The Rogerenes (also known as the Rogerene Quakers or Rogerines) were a religious sect founded in 1674 by John Rogers (1648–1721) in New London, Connecticut. Rogers was imprisoned and spent some years there. He was influenced by the Seventh Day Baptists and the Religious Society of Friends (Quakers) and opposed the established Puritan church.

Rogerenes initially held to a Seventh Day (Saturday) Sabbath, but over the years began to regard each day as equally holy. Their disdain for Sunday worship often brought them into sharp conflict with their neighbors. Increasingly, they adopted, a pacifist stance, including war tax resistance, which further brought them the ridicule of the larger community.

Some of the Rogerenes left Connecticut and migrated to New Jersey. settling in parts of present-day Morris County. One such group settled in what is now the Landing section of Roxbury Township, New Jersey near Lake Rogerine, known as Mountain Pond in about 1700. Another, smaller group of Rogerenes in about 1734 settled on the eastern side of Schooley's Mountain near present-day Hackettstown, New Jersey.

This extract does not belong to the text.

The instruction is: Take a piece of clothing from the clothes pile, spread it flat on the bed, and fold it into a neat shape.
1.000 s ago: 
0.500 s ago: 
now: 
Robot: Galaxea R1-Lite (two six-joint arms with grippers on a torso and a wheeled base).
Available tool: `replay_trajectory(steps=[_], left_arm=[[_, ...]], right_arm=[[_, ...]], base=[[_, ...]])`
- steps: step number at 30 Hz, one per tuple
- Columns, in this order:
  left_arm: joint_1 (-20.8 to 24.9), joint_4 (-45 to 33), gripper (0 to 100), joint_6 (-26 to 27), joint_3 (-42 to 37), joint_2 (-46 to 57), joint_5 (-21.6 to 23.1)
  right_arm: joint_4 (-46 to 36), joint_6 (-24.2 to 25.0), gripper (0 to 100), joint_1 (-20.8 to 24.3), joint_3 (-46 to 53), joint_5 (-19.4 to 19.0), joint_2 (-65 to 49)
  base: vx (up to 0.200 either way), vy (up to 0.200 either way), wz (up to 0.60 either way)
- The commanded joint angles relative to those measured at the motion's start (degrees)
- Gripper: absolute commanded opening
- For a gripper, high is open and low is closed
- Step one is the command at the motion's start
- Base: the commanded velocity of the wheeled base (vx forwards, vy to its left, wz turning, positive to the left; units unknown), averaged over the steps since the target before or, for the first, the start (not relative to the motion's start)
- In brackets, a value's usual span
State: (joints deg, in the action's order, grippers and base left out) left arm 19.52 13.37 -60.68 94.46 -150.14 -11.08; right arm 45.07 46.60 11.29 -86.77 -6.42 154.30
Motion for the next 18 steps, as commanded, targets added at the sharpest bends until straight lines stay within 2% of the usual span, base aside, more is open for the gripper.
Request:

After their conflict with the Congregational church waned and disappeared the Connecticut Rogerenes became active in the Abolitionist movement. They continued their anti-war stance by sponsoring peace rallies at an open-air site near Mystic that by the 1880s attracted thousands of attendees. The site is now known as the Peace Sanctuary. Because their progressive attitudes were increasingly mirrored in American society as it evolved from the 19th century into the 20th, the Rogerenes gradually disappeared as a distinct social and religious group.